L’opération repose sur trois instruments structurants de la stratégie d’endettement du pays. Il s’agit de l’emprunt “EOG 2024 à tranches multiples”, dont la deuxième échéance représente à elle seule près de 10,9 milliards de francs CFA, ainsi que des lignes “EOG 5,6% net 2025-2027” et “EOG 6% net 2025-2028”, dont les paiements sont programmés au début du mois d’avril. Chaque échéance a été minutieusement encadrée, tant dans ses modalités que dans ses circuits d’exécution.
Dans un marché financier encore en maturation comme celui de la CEMAC, cette régularité n’est pas anodine. Elle consacre le Gabon comme un émetteur souverain fiable, capable de respecter ses engagements dans un environnement où les retards de paiement et les restructurations alimentent la défiance des investisseurs.

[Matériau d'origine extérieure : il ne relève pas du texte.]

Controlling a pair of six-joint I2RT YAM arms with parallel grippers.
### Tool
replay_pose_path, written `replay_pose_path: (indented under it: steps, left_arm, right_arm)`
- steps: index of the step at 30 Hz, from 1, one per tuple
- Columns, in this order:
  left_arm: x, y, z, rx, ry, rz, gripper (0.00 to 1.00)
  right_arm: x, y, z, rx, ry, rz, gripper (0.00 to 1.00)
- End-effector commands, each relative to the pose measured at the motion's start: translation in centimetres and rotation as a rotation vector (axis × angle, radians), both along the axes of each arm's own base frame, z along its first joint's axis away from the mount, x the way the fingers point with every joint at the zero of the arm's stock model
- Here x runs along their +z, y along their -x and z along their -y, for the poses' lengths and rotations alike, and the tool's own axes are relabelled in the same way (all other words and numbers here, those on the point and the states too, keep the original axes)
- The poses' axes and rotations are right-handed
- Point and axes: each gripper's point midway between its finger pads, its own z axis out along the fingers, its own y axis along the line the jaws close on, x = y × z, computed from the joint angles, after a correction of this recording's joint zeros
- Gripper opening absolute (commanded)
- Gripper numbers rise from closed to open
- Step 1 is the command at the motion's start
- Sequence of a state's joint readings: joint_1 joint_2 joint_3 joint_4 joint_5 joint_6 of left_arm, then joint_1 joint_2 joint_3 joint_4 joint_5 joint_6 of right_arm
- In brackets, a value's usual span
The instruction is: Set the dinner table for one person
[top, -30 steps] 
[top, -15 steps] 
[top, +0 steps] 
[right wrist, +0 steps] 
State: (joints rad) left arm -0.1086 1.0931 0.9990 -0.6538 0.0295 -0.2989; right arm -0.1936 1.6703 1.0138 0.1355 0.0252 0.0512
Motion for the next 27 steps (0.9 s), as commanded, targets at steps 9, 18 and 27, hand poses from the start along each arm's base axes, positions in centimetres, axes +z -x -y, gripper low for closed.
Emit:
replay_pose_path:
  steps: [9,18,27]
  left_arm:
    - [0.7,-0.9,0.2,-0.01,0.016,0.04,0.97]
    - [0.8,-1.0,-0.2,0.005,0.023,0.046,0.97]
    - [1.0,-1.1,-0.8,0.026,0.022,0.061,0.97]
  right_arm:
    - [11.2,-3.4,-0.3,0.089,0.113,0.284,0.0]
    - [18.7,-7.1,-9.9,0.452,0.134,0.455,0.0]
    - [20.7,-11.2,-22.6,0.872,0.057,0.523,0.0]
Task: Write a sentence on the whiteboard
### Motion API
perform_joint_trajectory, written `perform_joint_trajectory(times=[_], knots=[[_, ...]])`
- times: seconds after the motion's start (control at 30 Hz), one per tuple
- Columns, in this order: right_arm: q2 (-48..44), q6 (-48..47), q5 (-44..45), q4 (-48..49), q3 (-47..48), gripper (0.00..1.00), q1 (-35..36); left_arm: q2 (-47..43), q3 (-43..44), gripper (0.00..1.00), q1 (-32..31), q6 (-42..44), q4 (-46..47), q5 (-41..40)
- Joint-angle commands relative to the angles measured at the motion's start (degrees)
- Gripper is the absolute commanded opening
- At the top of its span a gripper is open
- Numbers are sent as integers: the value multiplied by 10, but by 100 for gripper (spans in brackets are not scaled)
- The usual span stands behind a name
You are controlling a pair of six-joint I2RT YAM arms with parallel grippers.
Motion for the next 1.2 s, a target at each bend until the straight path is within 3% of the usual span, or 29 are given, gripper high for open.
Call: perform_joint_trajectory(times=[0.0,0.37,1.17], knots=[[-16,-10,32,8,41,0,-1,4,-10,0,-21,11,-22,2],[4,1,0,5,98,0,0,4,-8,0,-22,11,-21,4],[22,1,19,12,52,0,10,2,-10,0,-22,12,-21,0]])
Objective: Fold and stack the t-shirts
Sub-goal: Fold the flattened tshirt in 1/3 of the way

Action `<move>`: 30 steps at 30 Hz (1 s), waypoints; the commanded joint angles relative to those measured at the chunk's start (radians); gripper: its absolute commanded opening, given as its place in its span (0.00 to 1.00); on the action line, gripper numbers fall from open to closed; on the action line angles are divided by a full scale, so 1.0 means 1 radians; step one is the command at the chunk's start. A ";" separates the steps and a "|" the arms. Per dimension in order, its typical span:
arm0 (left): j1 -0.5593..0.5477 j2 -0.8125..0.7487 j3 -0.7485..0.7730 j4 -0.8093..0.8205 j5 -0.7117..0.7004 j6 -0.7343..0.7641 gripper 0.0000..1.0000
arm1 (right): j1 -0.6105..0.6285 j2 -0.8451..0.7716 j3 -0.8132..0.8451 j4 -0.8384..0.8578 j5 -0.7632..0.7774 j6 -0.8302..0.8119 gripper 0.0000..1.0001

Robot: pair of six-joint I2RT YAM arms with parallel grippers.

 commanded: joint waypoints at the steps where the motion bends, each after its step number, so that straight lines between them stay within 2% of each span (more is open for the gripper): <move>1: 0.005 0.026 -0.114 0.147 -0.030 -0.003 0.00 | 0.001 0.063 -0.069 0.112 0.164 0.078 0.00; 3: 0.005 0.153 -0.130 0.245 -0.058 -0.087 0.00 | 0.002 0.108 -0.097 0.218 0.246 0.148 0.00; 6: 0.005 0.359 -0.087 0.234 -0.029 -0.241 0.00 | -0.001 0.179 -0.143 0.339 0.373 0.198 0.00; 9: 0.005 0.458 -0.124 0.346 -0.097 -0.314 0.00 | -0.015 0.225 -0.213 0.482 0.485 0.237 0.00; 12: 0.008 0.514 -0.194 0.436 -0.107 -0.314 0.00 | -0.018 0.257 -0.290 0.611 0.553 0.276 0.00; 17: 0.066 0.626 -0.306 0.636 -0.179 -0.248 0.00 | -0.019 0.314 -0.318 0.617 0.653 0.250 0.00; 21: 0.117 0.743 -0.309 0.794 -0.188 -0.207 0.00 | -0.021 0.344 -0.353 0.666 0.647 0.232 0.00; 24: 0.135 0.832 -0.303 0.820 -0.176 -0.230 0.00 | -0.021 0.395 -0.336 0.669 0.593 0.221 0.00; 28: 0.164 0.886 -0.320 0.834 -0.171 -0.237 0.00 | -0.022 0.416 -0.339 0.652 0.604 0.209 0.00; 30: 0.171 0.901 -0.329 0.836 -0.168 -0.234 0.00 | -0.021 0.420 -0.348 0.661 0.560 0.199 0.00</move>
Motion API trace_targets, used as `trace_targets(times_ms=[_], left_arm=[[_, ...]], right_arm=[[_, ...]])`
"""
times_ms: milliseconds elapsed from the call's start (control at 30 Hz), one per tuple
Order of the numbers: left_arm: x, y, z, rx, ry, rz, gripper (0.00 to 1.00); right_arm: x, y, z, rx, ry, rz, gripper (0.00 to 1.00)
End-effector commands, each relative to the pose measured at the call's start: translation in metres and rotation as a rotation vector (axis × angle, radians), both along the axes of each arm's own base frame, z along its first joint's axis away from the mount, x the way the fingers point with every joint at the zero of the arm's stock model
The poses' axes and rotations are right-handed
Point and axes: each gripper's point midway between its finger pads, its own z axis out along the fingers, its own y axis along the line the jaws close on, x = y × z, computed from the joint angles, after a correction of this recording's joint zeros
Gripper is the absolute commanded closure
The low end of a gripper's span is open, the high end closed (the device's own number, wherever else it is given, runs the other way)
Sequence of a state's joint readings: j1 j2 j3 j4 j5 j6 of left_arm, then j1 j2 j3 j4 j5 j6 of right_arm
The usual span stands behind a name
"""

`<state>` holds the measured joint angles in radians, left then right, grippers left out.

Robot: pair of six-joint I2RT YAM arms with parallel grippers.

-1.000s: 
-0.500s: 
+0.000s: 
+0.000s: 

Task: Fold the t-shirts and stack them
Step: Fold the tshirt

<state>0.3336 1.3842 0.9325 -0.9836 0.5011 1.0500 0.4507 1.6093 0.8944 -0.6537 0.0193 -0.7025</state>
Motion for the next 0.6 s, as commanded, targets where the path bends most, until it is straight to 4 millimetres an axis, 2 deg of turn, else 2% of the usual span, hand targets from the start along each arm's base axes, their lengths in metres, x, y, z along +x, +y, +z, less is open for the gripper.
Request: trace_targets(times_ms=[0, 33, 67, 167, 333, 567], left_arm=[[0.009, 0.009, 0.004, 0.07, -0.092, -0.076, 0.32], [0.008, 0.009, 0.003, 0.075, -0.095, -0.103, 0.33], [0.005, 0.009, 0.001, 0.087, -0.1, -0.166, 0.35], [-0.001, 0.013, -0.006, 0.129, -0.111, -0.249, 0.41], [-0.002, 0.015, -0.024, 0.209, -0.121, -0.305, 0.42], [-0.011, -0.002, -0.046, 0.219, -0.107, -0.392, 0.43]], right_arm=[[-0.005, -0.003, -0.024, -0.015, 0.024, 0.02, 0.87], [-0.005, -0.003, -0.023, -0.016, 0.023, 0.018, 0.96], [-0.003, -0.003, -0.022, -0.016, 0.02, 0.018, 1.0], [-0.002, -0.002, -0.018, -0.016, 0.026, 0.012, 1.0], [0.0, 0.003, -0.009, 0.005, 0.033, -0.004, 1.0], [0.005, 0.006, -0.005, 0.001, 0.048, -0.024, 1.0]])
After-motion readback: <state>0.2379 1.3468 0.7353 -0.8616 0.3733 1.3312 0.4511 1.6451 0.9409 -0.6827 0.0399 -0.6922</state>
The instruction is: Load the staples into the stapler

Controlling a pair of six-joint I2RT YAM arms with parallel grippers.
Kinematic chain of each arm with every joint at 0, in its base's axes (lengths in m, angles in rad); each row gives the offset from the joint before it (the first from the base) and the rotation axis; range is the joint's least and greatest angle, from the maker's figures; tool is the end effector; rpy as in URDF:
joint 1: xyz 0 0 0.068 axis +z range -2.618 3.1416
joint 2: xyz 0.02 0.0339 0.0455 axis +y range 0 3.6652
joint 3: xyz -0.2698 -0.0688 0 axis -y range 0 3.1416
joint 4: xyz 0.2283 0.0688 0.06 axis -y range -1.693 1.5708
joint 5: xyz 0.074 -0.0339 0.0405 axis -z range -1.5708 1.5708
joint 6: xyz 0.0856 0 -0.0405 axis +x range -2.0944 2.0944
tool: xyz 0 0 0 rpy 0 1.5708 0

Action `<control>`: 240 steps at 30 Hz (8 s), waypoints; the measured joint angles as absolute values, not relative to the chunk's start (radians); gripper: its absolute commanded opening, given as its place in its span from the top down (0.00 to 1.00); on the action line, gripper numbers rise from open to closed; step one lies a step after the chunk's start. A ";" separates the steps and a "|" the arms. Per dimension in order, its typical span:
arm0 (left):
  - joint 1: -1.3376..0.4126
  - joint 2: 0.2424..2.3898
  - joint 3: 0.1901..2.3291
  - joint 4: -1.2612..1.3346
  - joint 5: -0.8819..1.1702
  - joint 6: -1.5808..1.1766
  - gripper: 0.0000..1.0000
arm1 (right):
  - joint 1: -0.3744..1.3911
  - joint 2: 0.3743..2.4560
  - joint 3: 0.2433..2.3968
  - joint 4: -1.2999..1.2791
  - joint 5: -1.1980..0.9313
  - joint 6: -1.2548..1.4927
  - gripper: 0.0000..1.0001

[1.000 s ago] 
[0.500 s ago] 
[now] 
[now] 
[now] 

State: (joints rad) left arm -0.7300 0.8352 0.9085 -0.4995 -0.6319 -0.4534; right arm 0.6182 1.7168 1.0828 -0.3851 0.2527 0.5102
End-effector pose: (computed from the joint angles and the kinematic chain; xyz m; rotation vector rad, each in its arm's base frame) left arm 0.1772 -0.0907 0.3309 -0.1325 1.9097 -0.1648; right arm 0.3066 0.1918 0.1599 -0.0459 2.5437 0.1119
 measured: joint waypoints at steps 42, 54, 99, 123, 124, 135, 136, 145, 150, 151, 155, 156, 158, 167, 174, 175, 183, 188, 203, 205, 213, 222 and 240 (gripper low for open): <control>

Au-delà de la seule gestion de la dette, cette stratégie confère au Gabon un rôle moteur dans la structuration du marché obligataire régional. En injectant de la liquidité dans le système bancaire, ces paiements soutiennent mécaniquement le financement de l’économie réelle, tout en renforçant la visibilité et la crédibilité de la BVMAC.
Reste désormais à transformer cette discipline en levier de transformation économique. Car si la signature souveraine du Gabon s’affirme comme un actif stratégique, sa pérennité dépendra de la capacité des autorités à orienter efficacement les ressources mobilisées vers la diversification économique, les infrastructures et le soutien au secteur privé.